- Opening Delimiter -

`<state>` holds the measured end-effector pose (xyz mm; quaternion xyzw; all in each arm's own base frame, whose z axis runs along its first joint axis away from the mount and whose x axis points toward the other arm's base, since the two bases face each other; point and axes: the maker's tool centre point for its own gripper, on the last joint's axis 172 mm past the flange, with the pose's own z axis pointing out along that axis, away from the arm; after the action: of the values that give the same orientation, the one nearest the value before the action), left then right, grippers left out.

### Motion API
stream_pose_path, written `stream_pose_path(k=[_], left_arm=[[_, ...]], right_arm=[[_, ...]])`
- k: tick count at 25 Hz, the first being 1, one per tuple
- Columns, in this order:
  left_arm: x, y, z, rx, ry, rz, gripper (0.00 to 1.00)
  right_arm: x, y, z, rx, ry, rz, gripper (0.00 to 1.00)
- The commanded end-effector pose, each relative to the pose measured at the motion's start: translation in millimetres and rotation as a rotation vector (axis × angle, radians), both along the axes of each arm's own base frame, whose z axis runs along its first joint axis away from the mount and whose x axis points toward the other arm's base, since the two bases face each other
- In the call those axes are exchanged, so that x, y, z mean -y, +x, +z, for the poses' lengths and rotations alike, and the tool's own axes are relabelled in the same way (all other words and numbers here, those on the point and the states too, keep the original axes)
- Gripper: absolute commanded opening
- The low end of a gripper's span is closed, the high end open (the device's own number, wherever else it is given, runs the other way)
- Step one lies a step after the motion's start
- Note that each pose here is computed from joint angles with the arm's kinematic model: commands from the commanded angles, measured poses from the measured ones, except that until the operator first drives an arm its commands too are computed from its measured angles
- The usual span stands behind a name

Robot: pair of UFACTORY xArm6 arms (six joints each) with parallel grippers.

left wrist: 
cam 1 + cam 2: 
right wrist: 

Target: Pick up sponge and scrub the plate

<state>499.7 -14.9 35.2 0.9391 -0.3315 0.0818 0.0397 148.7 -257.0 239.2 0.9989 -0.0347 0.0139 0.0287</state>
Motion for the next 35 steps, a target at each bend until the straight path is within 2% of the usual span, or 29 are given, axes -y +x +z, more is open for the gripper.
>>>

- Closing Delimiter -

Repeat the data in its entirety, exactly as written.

= ANSWER TO THIS TASK =
`<state>` holds the measured end-effector pose (xyz mm; quaternion xyzw; all in each arm's own base frame, whose z axis runs along its first joint axis away from the mount and whose x axis points toward the other arm's base, since the two bases face each other; point and axes: the maker's tool centre point for its own gripper, on the last joint's axis 172 mm past the flange, with the pose's own z axis pointing out along that axis, away from the arm; after the action: of the values that give the same orientation, the one nearest the value before the action), left then right, grippers left out.

### Motion API
stream_pose_path, written `stream_pose_path(k=[_], left_arm=[[_, ...]], right_arm=[[_, ...]])`
- k: tick count at 25 Hz, the first being 1, one per tuple
- Columns, in this order:
  left_arm: x, y, z, rx, ry, rz, gripper (0.00 to 1.00)
  right_arm: x, y, z, rx, ry, rz, gripper (0.00 to 1.00)
- The commanded end-effector pose, each relative to the pose measured at the motion's start: translation in millimetres and rotation as a rotation vector (axis × angle, radians), both along the axes of each arm's own base frame, whose z axis runs along its first joint axis away from the mount and whose x axis points toward the other arm's base, since the two bases face each other
- In the call those axes are exchanged, so that x, y, z mean -y, +x, +z, for the poses' lengths and rotations alike, and the tool's own axes are relabelled in the same way (all other words and numbers here, those on the point and the states too, keep the original axes)
- Gripper: absolute commanded opening
- The low end of a gripper's span is closed, the high end open (the device's own number, wherever else it is given, runs the other way)
- Step one lies a step after the motion's start
- Note that each pose here is computed from joint angles with the arm's kinematic model: commands from the commanded angles, measured poses from the measured ones, except that until the operator first drives an arm its commands too are computed from its measured angles
- The usual span stands behind a name

Robot: pair of UFACTORY xArm6 arms (six joints each) with parallel grippers.

left wrist: 
cam 1 + cam 2: 
right wrist: 

Target: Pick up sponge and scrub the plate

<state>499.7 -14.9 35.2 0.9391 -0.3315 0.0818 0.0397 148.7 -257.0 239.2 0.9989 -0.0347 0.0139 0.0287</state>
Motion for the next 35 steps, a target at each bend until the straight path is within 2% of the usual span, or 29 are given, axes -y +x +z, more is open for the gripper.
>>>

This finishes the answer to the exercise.